# Any freshwater advice? Ready to start fishing again.



## Tcheeks38 (Feb 11, 2013)

Just moved in December to the Oxford/Anniston Alabama area for a job with Honeywell and even though it's winter time, are there any fish to be caught without the use of a boat? I hate feeling stuck at the house. In the winter is usually when I hit the gym pretty hard until spring fishing picks up.

Any advice would be greatly appreciated of just what typically bites in these colder times in fresh water in the south.


----------



## firespan1 (Sep 7, 2011)

*Whats biting*

Crappie, Blue and Channel catfish, and Suckers. Start with the Crappie and Catfish, Sucker fishing is a little specialized.


----------



## Tcheeks38 (Feb 11, 2013)

you think its possible to catch crappie and channel cats from the bank of the coosa river up here near oxford/talladega/pell city during the winter time?


----------



## firespan1 (Sep 7, 2011)

*catfish*

Logan martin dam area and public access areas along the river.Use chicken liver fished on bottom,or cut bait.If you can't get a fresh baitfish to cut up, buy a fresh tilapia from walmart at the seafood section.Use pleanty of weight to keep your bait on bottom!


----------



## Tcheeks38 (Feb 11, 2013)

Think I can catch anything on lures (cranks, jerkbaits, soft plastics) in these same bank fishing spots? or is cutbait for cats the way to go?


----------



## Chapman5011 (Mar 7, 2013)

Tcheeks38 said:


> Just moved in December the Oxford/Anniston Alabama area for a job with Honeywell and even though it's winter time, are there any fish to be caught without the use of a boat? I hate feeling stuck at the house. In the winter is usually when I hit the gym pretty hard until spring fishing picks up.
> 
> Any advice would be greatly appreciated of just what typically bites in these colder times in fresh water in the south.
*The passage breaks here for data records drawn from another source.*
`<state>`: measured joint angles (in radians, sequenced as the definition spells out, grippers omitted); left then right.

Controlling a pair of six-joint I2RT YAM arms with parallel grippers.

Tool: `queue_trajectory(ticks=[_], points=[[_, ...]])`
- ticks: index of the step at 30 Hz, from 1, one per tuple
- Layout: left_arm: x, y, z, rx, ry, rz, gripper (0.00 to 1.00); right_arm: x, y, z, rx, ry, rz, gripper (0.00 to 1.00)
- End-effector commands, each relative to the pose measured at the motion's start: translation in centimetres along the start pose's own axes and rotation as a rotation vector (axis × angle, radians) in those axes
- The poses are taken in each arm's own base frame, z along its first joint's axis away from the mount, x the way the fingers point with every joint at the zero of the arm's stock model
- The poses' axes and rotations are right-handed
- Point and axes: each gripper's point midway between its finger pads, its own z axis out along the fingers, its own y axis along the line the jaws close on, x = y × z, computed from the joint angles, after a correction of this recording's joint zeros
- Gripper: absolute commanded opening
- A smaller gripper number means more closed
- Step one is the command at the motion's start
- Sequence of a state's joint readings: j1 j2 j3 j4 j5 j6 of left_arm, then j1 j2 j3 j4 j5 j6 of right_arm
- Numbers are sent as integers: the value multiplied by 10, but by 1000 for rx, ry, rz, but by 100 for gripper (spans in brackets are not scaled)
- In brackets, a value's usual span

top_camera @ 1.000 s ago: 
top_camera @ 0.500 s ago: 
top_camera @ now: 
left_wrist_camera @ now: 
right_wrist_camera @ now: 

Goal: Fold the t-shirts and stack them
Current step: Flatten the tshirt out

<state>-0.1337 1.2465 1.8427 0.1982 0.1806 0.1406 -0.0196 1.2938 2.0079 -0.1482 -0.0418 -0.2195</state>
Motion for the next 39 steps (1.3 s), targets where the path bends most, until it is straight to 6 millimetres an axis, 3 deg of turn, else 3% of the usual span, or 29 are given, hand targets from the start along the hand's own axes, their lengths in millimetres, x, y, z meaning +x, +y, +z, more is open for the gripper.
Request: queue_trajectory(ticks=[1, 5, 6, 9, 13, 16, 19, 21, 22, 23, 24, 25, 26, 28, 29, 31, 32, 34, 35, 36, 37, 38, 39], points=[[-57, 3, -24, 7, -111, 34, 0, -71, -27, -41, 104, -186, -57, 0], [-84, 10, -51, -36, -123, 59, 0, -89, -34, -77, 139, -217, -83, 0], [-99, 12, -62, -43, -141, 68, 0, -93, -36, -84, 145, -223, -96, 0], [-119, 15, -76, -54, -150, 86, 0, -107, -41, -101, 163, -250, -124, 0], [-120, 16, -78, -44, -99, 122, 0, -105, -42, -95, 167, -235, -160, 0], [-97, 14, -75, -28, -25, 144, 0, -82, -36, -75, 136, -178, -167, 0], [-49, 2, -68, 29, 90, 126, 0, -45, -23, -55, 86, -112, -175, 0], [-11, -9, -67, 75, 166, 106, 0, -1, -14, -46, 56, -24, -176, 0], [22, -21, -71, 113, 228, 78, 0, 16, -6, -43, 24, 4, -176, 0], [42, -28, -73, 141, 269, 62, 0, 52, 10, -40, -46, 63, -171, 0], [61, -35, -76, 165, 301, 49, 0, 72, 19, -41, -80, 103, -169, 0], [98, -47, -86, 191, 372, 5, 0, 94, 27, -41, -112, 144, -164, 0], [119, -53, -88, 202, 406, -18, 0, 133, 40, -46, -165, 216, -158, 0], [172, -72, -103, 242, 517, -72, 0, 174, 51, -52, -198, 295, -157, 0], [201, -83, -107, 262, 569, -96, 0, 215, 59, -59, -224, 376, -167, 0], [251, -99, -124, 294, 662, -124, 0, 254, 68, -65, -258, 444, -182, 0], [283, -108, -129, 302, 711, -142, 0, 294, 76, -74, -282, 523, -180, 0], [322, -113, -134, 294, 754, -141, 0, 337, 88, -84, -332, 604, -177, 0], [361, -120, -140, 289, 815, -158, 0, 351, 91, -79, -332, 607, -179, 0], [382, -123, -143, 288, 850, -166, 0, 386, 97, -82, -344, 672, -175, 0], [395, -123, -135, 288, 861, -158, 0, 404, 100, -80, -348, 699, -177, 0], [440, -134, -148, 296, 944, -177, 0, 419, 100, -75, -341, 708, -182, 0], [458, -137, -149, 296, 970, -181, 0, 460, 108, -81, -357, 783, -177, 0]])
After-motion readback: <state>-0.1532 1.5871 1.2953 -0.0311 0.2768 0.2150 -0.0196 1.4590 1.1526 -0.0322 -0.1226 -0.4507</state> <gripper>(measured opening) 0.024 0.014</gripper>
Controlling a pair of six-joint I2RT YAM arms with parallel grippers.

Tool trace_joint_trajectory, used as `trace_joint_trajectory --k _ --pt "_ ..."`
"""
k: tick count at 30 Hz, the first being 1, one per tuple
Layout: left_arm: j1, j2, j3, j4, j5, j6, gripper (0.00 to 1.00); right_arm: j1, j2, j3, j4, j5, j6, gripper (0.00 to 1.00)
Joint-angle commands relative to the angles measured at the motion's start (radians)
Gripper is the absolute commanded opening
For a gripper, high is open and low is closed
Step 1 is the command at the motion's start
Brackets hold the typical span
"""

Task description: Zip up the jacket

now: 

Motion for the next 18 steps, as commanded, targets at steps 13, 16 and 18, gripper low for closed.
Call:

You are 20-30 minutes from a excellent fishery. Boat is better, but you can catch plenty from land.
The Neely Henry dam. Starting in march the small stripe start coming up the river. By mid April there are 20 pounders being caught with a large curly tail jig. 
People will also use shad . 
Neely Henry dam is in ohatchee. 
By June 1, they all go back down river. October-November they come back up river to the dam. That's when you will catch more large sized hybrid stripe from 10-15 lbs.
All from land. Just do what everyone else on land there is doing. 



.


----------



## Chapman5011 (Mar 7, 2013)

The water is cold up there. Fishing will be slow this time of year


----------



## Tcheeks38 (Feb 11, 2013)

Thanks. I appreciate the info. When you say fishing is slow up here this time of year would you say it isn't worth the time? I caught a couple largemouth and some pickerel on and just after christmas day but that was in georgia. Just wondering if it's worth it to try in this cold in a place I've never fished before. I know how to spot good "fishy" places that produce in spring/summer/fall but not winter time.


----------



## Try'n Hard (Oct 23, 2008)

I am southwest of you close to Selma on the Alabama River. Winter is much better than summer IMO. Can't believe someone implied that sucker fishing is more specialized than crappie fishing! Lol!!
Blue cats are easy peasy right now if you can net a few shad for bait


----------



## CatHunter (Dec 31, 2008)

Winter time is awesome fishing


----------



## Jeffbro999#2 (Feb 17, 2014)

CatHunter said:


> Winter time is awesome fishing


X2. Winter is one of the best times to catch a big bass. Any slight warming trend is the time to get out there. Catch lots of pickerel this time of year also, though we try to avoid them.


----------